Barone L M, Shih C, Wasserman B P
Department of Food Science, New Jersey Agricultural Experiment Station, Cook College, Rutgers University, New Brunswick, New Jersey 08903-0231, USA.
J Biol Chem. 1997 Dec 5;272(49):30672-7. doi: 10.1074/jbc.272.49.30672.

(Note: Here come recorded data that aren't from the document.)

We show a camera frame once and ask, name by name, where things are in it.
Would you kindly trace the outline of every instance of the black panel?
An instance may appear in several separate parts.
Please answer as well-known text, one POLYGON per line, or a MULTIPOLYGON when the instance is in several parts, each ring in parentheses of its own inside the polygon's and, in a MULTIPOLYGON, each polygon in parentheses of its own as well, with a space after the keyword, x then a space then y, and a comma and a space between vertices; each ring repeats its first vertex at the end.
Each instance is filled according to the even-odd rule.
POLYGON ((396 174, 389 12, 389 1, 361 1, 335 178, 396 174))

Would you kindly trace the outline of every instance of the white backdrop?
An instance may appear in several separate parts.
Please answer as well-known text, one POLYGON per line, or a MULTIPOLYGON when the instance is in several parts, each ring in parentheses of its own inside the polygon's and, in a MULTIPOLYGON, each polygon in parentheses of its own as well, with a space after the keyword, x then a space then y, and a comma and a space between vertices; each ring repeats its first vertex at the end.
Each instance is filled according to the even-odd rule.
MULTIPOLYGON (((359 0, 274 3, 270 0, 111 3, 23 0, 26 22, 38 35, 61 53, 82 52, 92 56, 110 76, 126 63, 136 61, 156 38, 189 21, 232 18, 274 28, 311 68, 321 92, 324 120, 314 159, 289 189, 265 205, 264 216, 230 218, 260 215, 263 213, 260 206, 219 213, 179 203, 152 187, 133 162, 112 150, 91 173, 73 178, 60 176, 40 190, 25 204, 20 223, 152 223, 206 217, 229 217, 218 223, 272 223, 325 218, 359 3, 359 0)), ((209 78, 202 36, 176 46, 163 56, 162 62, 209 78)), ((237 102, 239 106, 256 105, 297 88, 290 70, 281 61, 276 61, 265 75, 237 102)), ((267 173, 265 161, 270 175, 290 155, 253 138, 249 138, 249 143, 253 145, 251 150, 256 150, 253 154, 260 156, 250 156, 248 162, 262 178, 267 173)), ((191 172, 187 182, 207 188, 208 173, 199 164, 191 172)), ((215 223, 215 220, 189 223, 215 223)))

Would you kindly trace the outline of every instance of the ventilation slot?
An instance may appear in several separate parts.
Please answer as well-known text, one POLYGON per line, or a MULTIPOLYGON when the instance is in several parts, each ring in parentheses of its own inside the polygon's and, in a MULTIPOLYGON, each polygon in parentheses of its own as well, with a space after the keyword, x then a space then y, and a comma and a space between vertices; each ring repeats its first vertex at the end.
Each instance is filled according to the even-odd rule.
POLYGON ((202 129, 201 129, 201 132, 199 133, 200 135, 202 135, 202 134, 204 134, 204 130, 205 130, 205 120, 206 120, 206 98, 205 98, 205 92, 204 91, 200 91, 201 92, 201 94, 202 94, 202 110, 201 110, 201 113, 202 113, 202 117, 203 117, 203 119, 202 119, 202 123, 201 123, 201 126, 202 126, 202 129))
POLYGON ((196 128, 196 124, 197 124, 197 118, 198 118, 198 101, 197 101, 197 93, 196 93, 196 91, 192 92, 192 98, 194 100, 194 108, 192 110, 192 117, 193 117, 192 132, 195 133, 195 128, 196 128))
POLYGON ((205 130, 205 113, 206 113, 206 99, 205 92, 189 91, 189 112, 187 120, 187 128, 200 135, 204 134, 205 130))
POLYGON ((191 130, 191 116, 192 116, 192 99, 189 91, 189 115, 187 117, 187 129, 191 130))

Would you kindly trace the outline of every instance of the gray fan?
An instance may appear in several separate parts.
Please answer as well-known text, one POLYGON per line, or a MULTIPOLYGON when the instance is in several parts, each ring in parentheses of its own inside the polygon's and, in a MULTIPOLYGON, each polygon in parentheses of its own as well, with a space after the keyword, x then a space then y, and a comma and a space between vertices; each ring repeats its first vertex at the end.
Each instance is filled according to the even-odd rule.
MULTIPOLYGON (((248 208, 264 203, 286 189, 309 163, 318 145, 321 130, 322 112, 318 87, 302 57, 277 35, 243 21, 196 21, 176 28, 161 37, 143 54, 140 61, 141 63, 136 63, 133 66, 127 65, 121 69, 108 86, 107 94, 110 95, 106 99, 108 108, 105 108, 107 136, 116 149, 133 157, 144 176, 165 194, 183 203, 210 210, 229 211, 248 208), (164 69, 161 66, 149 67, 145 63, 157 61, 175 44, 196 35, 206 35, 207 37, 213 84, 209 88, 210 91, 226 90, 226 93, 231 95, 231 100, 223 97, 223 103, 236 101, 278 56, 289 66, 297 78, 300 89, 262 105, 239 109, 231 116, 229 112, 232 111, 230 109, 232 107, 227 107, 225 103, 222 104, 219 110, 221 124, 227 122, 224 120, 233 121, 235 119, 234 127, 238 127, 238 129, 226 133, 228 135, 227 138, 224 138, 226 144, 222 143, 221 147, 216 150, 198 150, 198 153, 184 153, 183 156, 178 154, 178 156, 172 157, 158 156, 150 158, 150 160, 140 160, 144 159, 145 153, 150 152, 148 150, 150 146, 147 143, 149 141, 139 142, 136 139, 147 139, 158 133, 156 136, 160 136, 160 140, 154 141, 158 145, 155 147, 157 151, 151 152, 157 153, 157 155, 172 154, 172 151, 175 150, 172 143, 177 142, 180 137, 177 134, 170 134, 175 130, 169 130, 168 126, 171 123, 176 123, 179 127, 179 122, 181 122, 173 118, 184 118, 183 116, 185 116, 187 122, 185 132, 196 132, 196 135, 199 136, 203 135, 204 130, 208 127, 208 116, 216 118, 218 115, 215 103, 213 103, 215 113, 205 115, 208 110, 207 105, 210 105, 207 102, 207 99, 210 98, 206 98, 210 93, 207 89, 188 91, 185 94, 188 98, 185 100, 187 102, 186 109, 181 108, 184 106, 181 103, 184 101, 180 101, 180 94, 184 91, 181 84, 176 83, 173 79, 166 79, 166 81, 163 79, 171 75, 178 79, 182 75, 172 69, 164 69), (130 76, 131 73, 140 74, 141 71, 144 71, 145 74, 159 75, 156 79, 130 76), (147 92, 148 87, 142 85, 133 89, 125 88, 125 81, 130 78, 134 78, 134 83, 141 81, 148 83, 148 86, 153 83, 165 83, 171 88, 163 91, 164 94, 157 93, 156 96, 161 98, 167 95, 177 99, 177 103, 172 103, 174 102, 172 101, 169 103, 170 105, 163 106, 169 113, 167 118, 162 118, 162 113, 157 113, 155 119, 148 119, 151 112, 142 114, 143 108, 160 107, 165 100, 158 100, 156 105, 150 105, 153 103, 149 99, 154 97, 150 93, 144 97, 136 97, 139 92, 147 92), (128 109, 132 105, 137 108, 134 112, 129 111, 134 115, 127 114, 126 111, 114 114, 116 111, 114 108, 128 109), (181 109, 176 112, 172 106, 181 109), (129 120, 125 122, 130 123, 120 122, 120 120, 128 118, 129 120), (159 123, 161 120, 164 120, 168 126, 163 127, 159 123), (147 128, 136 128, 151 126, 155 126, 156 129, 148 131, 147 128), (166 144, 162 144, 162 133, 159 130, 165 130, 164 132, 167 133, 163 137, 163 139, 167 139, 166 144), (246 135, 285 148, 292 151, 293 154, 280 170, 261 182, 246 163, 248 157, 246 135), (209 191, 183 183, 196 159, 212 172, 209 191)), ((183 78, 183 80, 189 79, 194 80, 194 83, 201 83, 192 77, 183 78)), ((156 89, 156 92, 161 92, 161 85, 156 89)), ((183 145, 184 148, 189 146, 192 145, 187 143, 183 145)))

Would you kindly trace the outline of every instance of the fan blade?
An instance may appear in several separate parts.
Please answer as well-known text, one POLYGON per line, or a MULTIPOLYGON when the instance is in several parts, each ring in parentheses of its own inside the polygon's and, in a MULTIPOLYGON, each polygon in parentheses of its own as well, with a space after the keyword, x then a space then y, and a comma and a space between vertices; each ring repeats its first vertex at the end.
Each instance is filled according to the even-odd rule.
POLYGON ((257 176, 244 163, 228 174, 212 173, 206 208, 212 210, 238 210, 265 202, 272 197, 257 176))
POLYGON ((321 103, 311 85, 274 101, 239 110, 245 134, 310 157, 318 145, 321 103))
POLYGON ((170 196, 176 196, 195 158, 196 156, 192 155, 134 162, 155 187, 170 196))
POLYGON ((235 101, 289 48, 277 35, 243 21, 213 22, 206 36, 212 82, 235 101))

Aquaporins are integral membrane proteins occurring in mammals, plants, and microorganisms, which serve as channels that permit the bidirectional passage of water through cellular membranes. Higher plants contain abundant levels of aquaporins in both the tonoplast and plasma membrane. Aquaporins contain six transmembrane segments with three surface loops located at the apoplastic face of the membrane and two loops at the cytosolic side. In this study, we probed the topology of plasma membrane aquaporins to determine the effects of divalent cations on aquaporin conformation, and to identify structural features that distinguish plasma membrane intrinsic proteins from tonoplast intrinsic proteins. Plasma membrane vesicles from storage tissue of Beta vulgaris L. were subjected to limited proteolysis, and proteolytic fragmentation patterns were detected using affinity-purified antibodies recognizing aquaporins of 31-kDa. In its native membrane-associated state, the 31-aquaporin band, PMIP31, was refractory to proteolysis by trypsin. However, mercuric compounds specifically induced a conformational change resulting in the exposure of a proteolytic cleavage site and formation of a unique 22-kDa proteolytic fragment (p22). N-terminal sequence analysis of p22 established its identity as an aquaporin-derived fragment. Topological studies using sealed right-side-out plasma membrane vesicles established that the proteolytic cleavage site is located at surface loop C, the second apoplastic loop, immediately preceding the sequence Gly-Gly-Gly-Ala-Asn. The Gly-Gly-Gly-Ala-Asn-X-X-X-X-Gly-Tyr motif of loop C and a 14 amino acid motif in apoplastic loop E, Thr-Gly-Ile/Thr-Asn-Pro-Ala-Arg-Ser-Leu/Phe-Gly-Ala-Ala-Ile/Val-Ile/ Val-Phe/Tyr-Asn are completely conserved in all known higher plant aquaporins of plasma membrane origin and are not present in any of the known tonoplast intrinsic proteins. These results demonstrate that the two highly conserved plasma membrane intrinsic protein surface loops are structural features that clearly distinguish plasma membrane from tonoplast aquaporins.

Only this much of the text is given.